Here the Crown does not allege that Mr Bikic and the other men said to have been involved in this enterprise planned to kill Mr Yildirim and Mr Unsal. The plan, the Crown says, was to assault them. For present purposes I do not need to go into he law of assault. It is sufficient to say in law the notion of assault is not confined to striking someone. Even to restrain someone physically amounts to an assault. If the enterprise here were to ambush the two deceased and to physically restrain them in some way, whatever else might have happened, that would be a criminal enterprise because it would involve an assault. However, this accused is charged with murder not with assault. In the event Mr Yildirim and Mr Unsal were shot dead.
Let me turn then to explain to you precisely how this accused might be criminally responsible for each of those shootings and I will do that after a short break." (italics added)
104 The short break became an overnight adjournment, and the next morning the trial judge continued -
"HIS HONOUR: Ladies and gentlemen, good morning. Yesterday you will remember I took you to some basic principles of law.
I commenced by dealing with circumstances in which a killing may be justified so as to be lawful . Then I dealt with unlawful killings and how they might be classified as either murder or manslaughter depending on the circumstances.
I then began to take you to the law of what we call common purpose. That is how, when two men combine to commit a particular crime, and one of them commits an additional crime, the other man might be criminally responsible for that additional crime. As I explained to you that principle is relevant here because it is not suggested by the Crown that the plan was to kill either Mr Yuildirim or Mr Unsal. The plan was to assault them but, as it happened, in the course of that assault both were killed.
I reminded you it is not the Crown case that the accused himself killed either of them. But the question is: Is he criminally responsible for those killings? For him to be criminally responsible for either of those killings you would have to be satisfied, in the first place, beyond reasonable doubt, that he was a party to that enterprise to assault the two men. You would then turn to the question whether he realised that, in the course of carrying out that assault, one or more of his companions might shoot at least one of the deceased. If you were satisfied that he realised that, then he himself would be responsible for the shootings in law, even though he himself did not do them.
It is at this stage, ladies and gentlemen, I would like to distribute to you a very brief outline of principles of law which, I hope, will help you follow what I am about to say." (emphasis and italics added)
105 Copies of the outline of directions were handed to the jury, and became MFI 76.
106 The trial judge said -
"Ladies and gentlemen, I start with the obvious proposition: If you are not satisfied beyond reasonable doubt that the accused was present when the deceased were killed, that is the end of the matter. Go no further. He must be found not guilty of both charges. The directions of law I am about to give you apply only if you are satisfied that he was present at that house that night.

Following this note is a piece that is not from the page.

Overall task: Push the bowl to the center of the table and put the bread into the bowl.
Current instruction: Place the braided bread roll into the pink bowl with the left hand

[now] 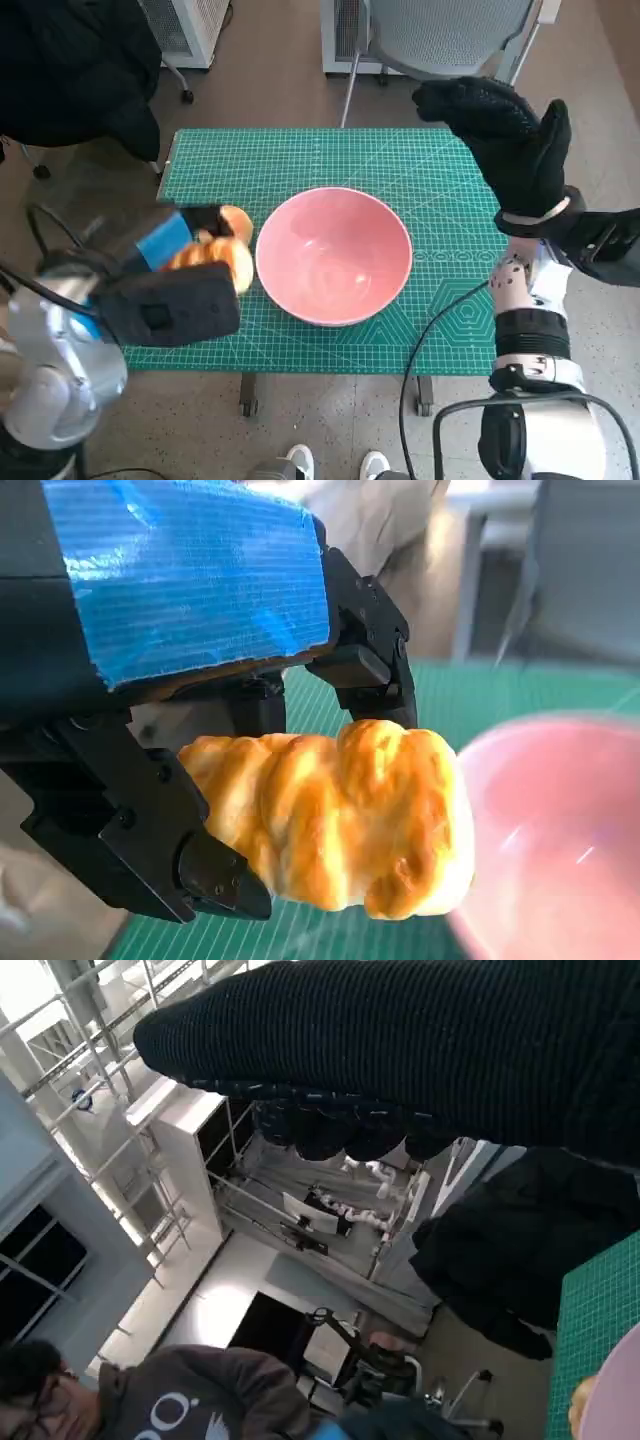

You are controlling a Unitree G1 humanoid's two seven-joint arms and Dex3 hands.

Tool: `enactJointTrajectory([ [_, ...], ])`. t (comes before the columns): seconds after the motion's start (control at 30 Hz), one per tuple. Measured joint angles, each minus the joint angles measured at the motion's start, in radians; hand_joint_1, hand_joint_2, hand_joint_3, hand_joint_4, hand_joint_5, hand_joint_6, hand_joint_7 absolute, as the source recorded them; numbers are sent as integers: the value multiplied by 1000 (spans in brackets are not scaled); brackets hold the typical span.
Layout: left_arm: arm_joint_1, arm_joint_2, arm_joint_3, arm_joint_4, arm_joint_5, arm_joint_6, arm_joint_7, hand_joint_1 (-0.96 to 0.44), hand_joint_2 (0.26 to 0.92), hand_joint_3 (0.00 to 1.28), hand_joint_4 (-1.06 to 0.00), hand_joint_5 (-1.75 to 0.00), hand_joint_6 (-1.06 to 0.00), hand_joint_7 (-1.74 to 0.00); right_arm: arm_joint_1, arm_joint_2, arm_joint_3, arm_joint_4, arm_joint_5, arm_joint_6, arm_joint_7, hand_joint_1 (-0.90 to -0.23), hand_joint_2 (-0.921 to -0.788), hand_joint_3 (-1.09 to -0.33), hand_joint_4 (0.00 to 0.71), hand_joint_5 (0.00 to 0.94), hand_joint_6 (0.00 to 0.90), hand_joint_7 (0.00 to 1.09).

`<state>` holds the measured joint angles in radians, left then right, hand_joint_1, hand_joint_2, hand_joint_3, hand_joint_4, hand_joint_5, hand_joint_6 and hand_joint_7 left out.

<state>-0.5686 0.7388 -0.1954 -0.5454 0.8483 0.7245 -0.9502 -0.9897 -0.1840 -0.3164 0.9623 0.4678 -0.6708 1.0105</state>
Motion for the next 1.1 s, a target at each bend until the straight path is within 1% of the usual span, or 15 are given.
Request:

As I have said, the accused would be criminally responsible for the shootings if he took part in this enterprise to assault realising that, in the course of it, one of his companions might shoot at least one of the deceased men . Of course, you would have to be satisfied that Mr Yildirim and Mr Unsal were killed by one of the accused's companions in this criminal enterprise, although, as I have said, the Crown does not have to prove which one of them it was.
It is for that reason that the crucial question here is whether the accused was a party to a plan to ambush the deceased realising that in the course of that ambush one or more of his companions might shoot at least one of the deceased. However, to be found guilty of murder you would need to be satisfied that the accused realised that that shooting could occur in circumstances amounting to murder; that is that one of his companions might shoot at least one of the deceased intending to kill him or to inflict grievous bodily harm upon him.
The accused could not be found guilty of murder unless you are satisfied he realised one of his companions might fire a gun with that intent . In addition, you would have to be satisfied, as to each of the deceased, that whoever did shoot him did in fact shoot intending to kill or to inflict grievous bodily harm. Otherwise that shooting would not amount to murder in law. In other words, you would have to be satisfied, as to each deceased, that he was killed in circumstances mounting to murder.
If the circumstances in which the deceased was killed were lawful then that killing would be no crime and the accused himself could not be found guilty of any crime arising from it. If the circumstances in which either of the deceased were killed amounted to manslaughter, rather than murder, then the accused himself could not be found guilty of anything more than manslaughter.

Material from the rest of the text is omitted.